**Work request:** Pull every line holding the string "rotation" from the records below.

**Task data:**
****************

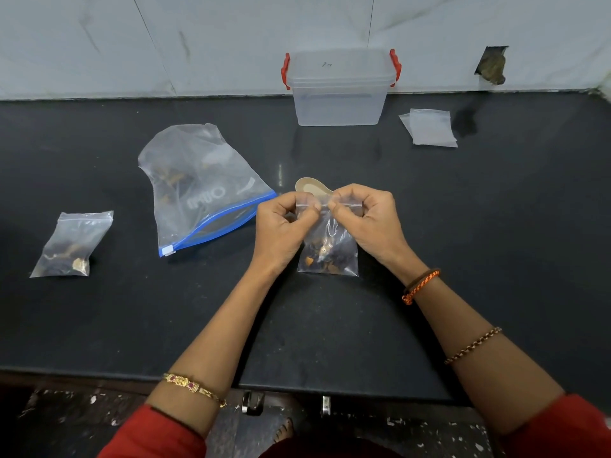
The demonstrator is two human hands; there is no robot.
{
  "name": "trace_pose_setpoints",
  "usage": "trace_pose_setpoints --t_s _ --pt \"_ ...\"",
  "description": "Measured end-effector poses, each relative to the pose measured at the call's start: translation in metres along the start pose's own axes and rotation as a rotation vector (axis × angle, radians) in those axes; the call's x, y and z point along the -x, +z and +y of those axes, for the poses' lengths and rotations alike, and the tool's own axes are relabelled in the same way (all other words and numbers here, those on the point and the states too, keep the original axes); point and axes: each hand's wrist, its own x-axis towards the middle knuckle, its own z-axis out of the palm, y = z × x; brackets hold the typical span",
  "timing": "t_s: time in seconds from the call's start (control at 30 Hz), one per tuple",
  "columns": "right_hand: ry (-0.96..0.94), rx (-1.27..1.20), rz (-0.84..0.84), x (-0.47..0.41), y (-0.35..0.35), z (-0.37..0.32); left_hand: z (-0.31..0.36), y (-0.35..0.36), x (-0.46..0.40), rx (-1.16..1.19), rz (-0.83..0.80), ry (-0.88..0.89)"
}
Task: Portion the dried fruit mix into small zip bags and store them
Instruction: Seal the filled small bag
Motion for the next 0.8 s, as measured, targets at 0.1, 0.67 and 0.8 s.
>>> trace_pose_setpoints --t_s 0.1,0.67,0.8 --pt "-0.022 -0.008 -0.021 0.0005 -0.0043 -0.0020 -0.0015 -0.0011 -0.0008 0.022 0.045 -0.001" --pt "-0.030 0.041 -0.033 0.0019 -0.0052 -0.0014 -0.0017 -0.0025 0.0009 0.010 0.040 0.012" --pt "-0.046 0.010 -0.042 0.0036 -0.0065 -0.0042 -0.0023 -0.0035 -0.0002 -0.009 0.048 0.007"
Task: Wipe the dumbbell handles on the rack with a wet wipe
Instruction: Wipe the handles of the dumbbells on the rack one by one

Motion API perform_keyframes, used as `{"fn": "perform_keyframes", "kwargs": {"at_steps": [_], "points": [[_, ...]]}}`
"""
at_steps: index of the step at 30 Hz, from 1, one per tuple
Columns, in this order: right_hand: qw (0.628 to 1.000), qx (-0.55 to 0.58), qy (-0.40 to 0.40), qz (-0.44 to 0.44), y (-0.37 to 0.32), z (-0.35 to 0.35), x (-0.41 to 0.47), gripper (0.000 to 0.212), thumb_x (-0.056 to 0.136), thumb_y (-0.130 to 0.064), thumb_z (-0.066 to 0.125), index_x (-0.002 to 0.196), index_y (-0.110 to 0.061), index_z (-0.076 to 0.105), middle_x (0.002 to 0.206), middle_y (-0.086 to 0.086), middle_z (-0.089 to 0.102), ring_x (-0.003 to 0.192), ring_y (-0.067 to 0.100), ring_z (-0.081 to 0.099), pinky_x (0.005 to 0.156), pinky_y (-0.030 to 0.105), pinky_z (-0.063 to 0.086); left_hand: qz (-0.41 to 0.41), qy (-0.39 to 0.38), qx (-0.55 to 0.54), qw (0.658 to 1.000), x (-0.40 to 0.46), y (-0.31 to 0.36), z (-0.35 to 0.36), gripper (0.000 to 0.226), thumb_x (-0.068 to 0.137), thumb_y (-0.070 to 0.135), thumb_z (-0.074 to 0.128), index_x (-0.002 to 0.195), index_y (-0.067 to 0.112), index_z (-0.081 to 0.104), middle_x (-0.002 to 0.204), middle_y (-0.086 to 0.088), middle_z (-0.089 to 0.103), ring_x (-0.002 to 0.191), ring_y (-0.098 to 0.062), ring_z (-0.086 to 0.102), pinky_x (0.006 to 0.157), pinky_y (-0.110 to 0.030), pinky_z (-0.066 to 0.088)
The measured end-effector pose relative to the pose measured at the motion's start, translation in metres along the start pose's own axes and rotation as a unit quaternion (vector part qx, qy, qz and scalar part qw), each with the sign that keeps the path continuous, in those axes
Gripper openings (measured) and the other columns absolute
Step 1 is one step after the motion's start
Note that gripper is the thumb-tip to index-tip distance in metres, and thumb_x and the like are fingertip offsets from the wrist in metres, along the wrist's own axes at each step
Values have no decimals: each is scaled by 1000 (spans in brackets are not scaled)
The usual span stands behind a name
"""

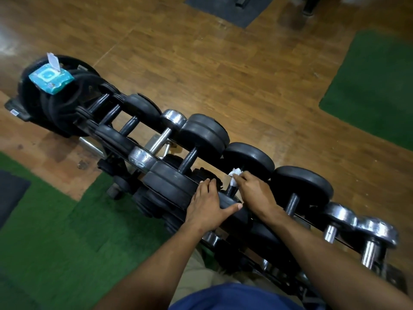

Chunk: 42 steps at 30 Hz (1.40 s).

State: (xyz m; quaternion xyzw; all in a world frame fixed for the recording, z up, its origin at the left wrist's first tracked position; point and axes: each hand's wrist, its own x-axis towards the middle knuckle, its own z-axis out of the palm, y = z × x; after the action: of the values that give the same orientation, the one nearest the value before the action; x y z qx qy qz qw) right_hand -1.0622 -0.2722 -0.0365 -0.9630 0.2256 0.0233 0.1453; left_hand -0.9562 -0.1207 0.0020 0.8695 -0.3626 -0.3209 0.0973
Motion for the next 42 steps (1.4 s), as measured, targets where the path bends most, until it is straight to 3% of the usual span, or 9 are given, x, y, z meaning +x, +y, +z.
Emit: {"fn": "perform_keyframes", "kwargs": {"at_steps": [7, 11, 17, 23, 27, 30, 35, 39, 42], "points": [[997, -44, 1, -57, 2, 1, 4, 45, 83, -11, 70, 126, -15, 58, 110, 6, 59, 94, 27, 62, 62, 36, 51, 5, -12, 5, 1000, -1, 2, -3, 123, 74, 92, 48, 161, 15, 9, 169, -7, 12, 157, -24, 5, 125, -47, 21], [997, -17, 26, 68, 12, 4, 12, 54, 85, -4, 64, 137, -14, 51, 113, 7, 54, 88, 28, 64, 54, 36, 50, 4, -12, 7, 1000, -1, 2, -4, 122, 74, 93, 47, 161, 15, 10, 169, -7, 14, 157, -24, 7, 124, -48, 23], [940, 178, 113, 270, -11, 15, 12, 19, 93, -9, 58, 104, -9, 73, 89, 11, 66, 75, 27, 65, 60, 27, 42, 5, -15, 4, 1000, 0, 0, -3, 123, 73, 94, 46, 160, 15, 11, 168, -8, 15, 157, -24, 6, 124, -49, 23], [850, 357, -22, 386, -8, 16, 7, 16, 85, -13, 69, 71, -9, 74, 69, 7, 71, 70, 24, 69, 56, 31, 51, 6, -8, -1, 1000, 0, 0, -1, 122, 73, 94, 46, 160, 16, 12, 168, -7, 15, 156, -24, 8, 123, -49, 25], [750, 482, 31, 451, 1, 16, 21, 19, 91, -15, 65, 74, -14, 74, 77, 6, 75, 78, 23, 73, 77, 40, 60, 5, -12, 0, 1000, 0, -1, -3, 122, 73, 94, 45, 160, 16, 12, 168, -8, 16, 156, -24, 8, 123, -50, 25], [735, 492, 45, 464, 4, 15, 34, 33, 93, -30, 61, 72, -7, 72, 74, 11, 74, 72, 25, 70, 71, 38, 57, 5, -11, 3, 1000, 0, 0, -3, 122, 74, 93, 47, 160, 16, 12, 168, -9, 16, 156, -25, 8, 123, -50, 24], [674, 584, -54, 450, 0, 12, 25, 19, 94, 2, 57, 77, -4, 62, 67, 11, 58, 53, 13, 50, 52, 22, 42, 8, -6, 6, 1000, 1, -1, -2, 121, 74, 92, 47, 160, 14, 13, 167, -9, 17, 156, -25, 10, 123, -49, 25], [685, 584, -186, 394, -2, 21, 1, 9, 87, 0, 65, 89, 3, 74, 84, 21, 73, 72, 30, 67, 72, 40, 54, 10, -1, 10, 1000, 2, -2, -1, 121, 74, 92, 47, 160, 14, 13, 167, -9, 18, 156, -25, 9, 124, -47, 24], [705, 558, -214, 382, 1, 21, 0, 12, 88, -2, 64, 86, -3, 77, 85, 18, 76, 76, 29, 71, 75, 41, 56, 9, -2, 9, 1000, 1, -1, -1, 121, 74, 92, 47, 161, 14, 12, 167, -9, 17, 156, -24, 8, 124, -46, 23]]}}
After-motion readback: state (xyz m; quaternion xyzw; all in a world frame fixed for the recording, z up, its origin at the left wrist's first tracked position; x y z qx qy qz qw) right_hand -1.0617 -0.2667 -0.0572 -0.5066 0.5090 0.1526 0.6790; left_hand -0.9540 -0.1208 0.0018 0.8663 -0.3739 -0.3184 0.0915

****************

**Task response:**
  "description": "Measured end-effector poses, each relative to the pose measured at the call's start: translation in metres along the start pose's own axes and rotation as a rotation vector (axis × angle, radians) in those axes; the call's x, y and z point along the -x, +z and +y of those axes, for the poses' lengths and rotations alike, and the tool's own axes are relabelled in the same way (all other words and numbers here, those on the point and the states too, keep the original axes); point and axes: each hand's wrist, its own x-axis towards the middle knuckle, its own z-axis out of the palm, y = z × x; brackets hold the typical span",
The measured end-effector pose relative to the pose measured at the motion's start, translation in metres along the start pose's own axes and rotation as a unit quaternion (vector part qx, qy, qz and scalar part qw), each with the sign that keeps the path continuous, in those axes

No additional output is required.